- Task instructions:
Give back the full data character for character.

-- Source material follows --

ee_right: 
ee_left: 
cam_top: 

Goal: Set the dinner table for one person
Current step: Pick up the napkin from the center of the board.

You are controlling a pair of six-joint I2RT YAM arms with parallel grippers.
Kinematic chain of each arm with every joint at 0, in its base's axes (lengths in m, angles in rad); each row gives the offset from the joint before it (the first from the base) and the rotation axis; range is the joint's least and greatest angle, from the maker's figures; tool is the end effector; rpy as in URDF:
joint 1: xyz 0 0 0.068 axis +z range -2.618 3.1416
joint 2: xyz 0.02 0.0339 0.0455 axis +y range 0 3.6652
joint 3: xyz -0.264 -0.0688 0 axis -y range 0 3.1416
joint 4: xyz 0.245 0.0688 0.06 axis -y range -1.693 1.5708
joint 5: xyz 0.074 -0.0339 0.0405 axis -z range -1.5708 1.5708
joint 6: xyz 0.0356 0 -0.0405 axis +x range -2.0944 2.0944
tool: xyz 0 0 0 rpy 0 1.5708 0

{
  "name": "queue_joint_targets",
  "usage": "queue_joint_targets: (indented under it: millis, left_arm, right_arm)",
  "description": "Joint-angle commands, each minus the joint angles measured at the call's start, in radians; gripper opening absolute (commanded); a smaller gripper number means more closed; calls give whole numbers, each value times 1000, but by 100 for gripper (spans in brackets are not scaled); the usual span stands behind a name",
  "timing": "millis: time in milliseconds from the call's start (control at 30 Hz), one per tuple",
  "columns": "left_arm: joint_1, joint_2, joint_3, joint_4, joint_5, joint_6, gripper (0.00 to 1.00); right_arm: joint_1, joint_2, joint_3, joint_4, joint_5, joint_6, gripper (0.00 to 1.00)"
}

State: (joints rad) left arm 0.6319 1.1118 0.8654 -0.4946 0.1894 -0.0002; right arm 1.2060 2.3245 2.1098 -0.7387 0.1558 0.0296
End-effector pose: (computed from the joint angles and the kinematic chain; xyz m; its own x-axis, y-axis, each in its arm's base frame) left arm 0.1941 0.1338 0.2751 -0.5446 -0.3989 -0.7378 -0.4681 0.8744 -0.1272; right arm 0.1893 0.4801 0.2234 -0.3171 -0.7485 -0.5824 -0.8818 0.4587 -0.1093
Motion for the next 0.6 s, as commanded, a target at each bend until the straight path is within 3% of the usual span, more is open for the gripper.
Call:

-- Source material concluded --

- Answer area:
ee_right: 
ee_left: 
cam_top: 

Goal: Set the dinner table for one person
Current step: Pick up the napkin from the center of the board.

You are controlling a pair of six-joint I2RT YAM arms with parallel grippers.
Kinematic chain of each arm with every joint at 0, in its base's axes (lengths in m, angles in rad); each row gives the offset from the joint before it (the first from the base) and the rotation axis; range is the joint's least and greatest angle, from the maker's figures; tool is the end effector; rpy as in URDF:
joint 1: xyz 0 0 0.068 axis +z range -2.618 3.1416
joint 2: xyz 0.02 0.0339 0.0455 axis +y range 0 3.6652
joint 3: xyz -0.264 -0.0688 0 axis -y range 0 3.1416
joint 4: xyz 0.245 0.0688 0.06 axis -y range -1.693 1.5708
joint 5: xyz 0.074 -0.0339 0.0405 axis -z range -1.5708 1.5708
joint 6: xyz 0.0356 0 -0.0405 axis +x range -2.0944 2.0944
tool: xyz 0 0 0 rpy 0 1.5708 0

{
  "name": "queue_joint_targets",
  "usage": "queue_joint_targets: (indented under it: millis, left_arm, right_arm)",
  "description": "Joint-angle commands, each minus the joint angles measured at the call's start, in radians; gripper opening absolute (commanded); a smaller gripper number means more closed; calls give whole numbers, each value times 1000, but by 100 for gripper (spans in brackets are not scaled); the usual span stands behind a name",
  "timing": "millis: time in milliseconds from the call's start (control at 30 Hz), one per tuple",
  "columns": "left_arm: joint_1, joint_2, joint_3, joint_4, joint_5, joint_6, gripper (0.00 to 1.00); right_arm: joint_1, joint_2, joint_3, joint_4, joint_5, joint_6, gripper (0.00 to 1.00)"
}

State: (joints rad) left arm 0.6319 1.1118 0.8654 -0.4946 0.1894 -0.0002; right arm 1.2060 2.3245 2.1098 -0.7387 0.1558 0.0296
End-effector pose: (computed from the joint angles and the kinematic chain; xyz m; its own x-axis, y-axis, each in its arm's base frame) left arm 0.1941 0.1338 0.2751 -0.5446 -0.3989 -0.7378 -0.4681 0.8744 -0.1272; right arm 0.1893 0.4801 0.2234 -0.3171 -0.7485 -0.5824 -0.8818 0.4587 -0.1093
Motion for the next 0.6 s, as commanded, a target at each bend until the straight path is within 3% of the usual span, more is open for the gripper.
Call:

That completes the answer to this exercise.